Abstract:Action Unit (AU) detection plays an important role for facial expression recognition. To the best of our knowledge, there is little research about AU analysis for micro-expressions. In this paper, we focus on AU detection in micro-expressions. Microexpression AU detection is challenging due to the small quantity of micro-expression databases, low intensity, short duration of facial muscle change, and class imbalance. In order to alleviate the problems, we propose a novel Spatio-Temporal Adaptive Pooling (STAP) network for AU detection in micro-expressions. Firstly, STAP is aggregated by a series of convolutional filters of different sizes. In this way, STAP can obtain multi-scale information on spatial and temporal domains. On the other hand, STAP contains less parameters, thus it has less computational cost and is suitable for micro-expression AU detection on very small databases.

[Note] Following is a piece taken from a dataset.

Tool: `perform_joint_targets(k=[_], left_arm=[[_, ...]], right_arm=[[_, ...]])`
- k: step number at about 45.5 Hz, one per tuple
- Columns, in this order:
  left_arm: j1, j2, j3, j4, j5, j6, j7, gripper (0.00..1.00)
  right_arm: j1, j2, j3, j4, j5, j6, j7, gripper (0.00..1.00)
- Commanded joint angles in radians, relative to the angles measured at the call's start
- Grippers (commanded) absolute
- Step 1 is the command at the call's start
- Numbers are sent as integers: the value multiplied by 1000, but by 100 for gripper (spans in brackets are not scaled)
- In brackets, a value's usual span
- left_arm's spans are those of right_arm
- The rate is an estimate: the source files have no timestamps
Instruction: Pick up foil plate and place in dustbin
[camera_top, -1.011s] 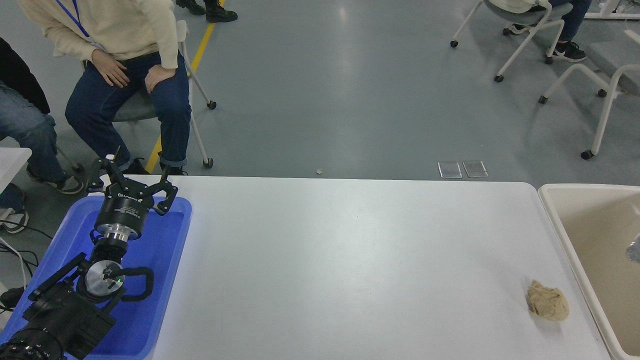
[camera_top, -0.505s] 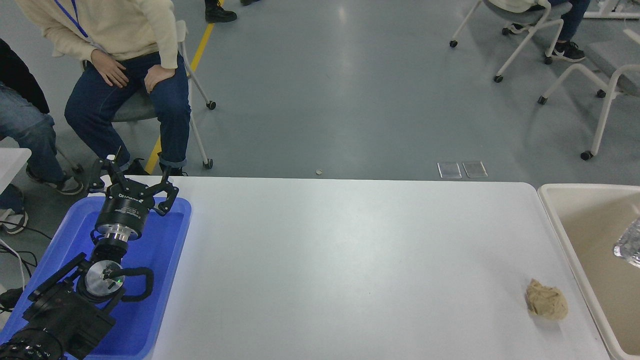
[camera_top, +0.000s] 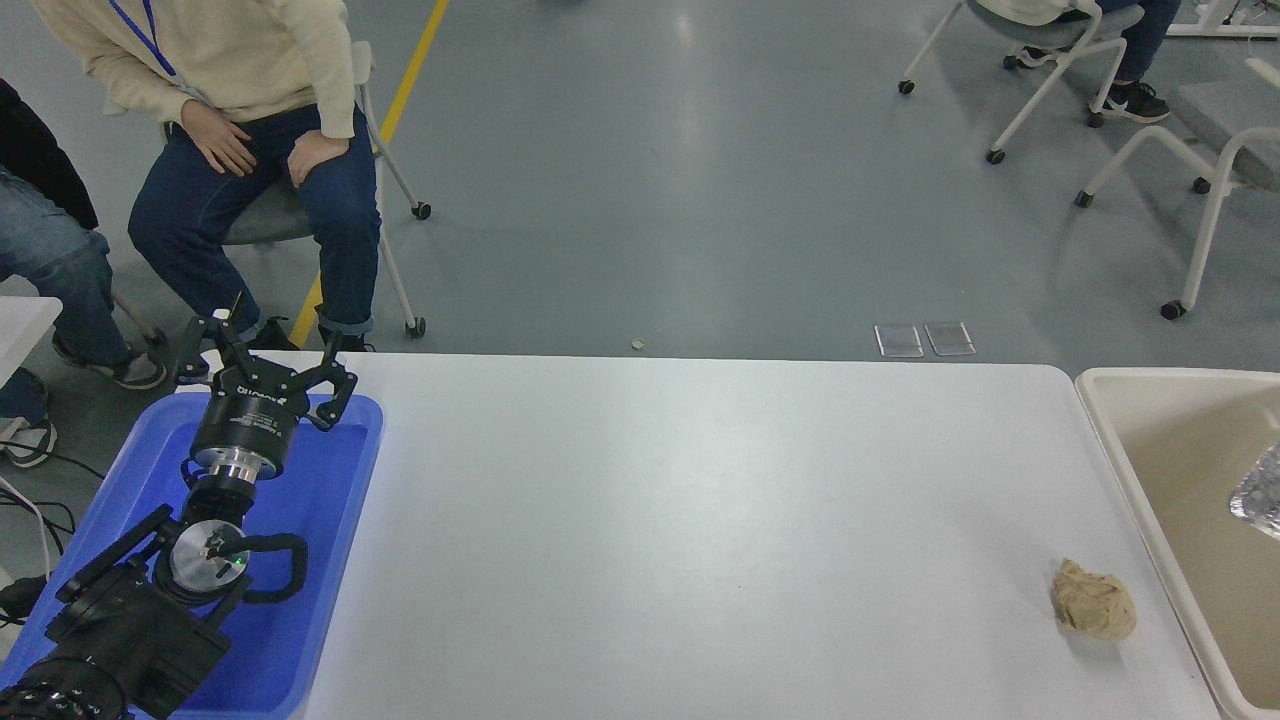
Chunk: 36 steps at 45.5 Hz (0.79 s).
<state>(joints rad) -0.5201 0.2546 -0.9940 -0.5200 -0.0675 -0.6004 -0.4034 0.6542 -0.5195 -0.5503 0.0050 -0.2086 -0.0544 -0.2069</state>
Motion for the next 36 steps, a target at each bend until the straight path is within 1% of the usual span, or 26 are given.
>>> perform_joint_targets(k=[1,5,13,17,26,29,32,36], left_arm=[[0,0,0,0,0,-1,0,100],[0,0,0,0,0,-1,0,100],[0,0,0,0,0,1,0,100],[0,0,0,0,0,-1,0,100],[0,0,0,0,0,1,0,100],[0,0,0,0,0,-1,0,100],[0,0,0,0,0,-1,0,100],[0,0,0,0,0,-1,0,100]], right_arm=[[-1,-2,3,6,-6,-27,0,78],[-2,-2,4,6,-6,-27,0,81],[5,-2,6,12,-6,-28,0,81],[27,-13,7,67,-6,-27,0,81],[139,-169,0,358,-6,-27,1,83],[182,-207,-7,461,-8,-24,1,88],[237,-246,-19,556,-9,-15,1,100],[329,-296,-75,726,-9,-4,0,100]])
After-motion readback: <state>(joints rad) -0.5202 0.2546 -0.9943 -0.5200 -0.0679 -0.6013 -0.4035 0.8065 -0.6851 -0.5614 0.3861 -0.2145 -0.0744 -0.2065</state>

Furthermore, STAP module is designed to pool discriminative information for micro-expression AUs on spatial and temporal domains.Finally, Focal loss is employed to prevent the vast number of negatives from overwhelming the microexpression AU detector. In experiments, we firstly polish the AU annotations on three commonly used databases. We conduct intensive experiments on three micro-expression databases, and provide several baseline results on micro-expression AU detection. The results show that our proposed approach outperforms the basic Inflated inception-v1 (I3D) in terms of an average of F1- score. We also evaluate the performance of our proposed method on cross-database protocol. It demonstrates that our proposed approach is feasible for cross-database micro-expression AU detection. Importantly, the results on three micro-expression databases and cross-database protocol provide extensive baseline results for future research on micro-expression AU detection.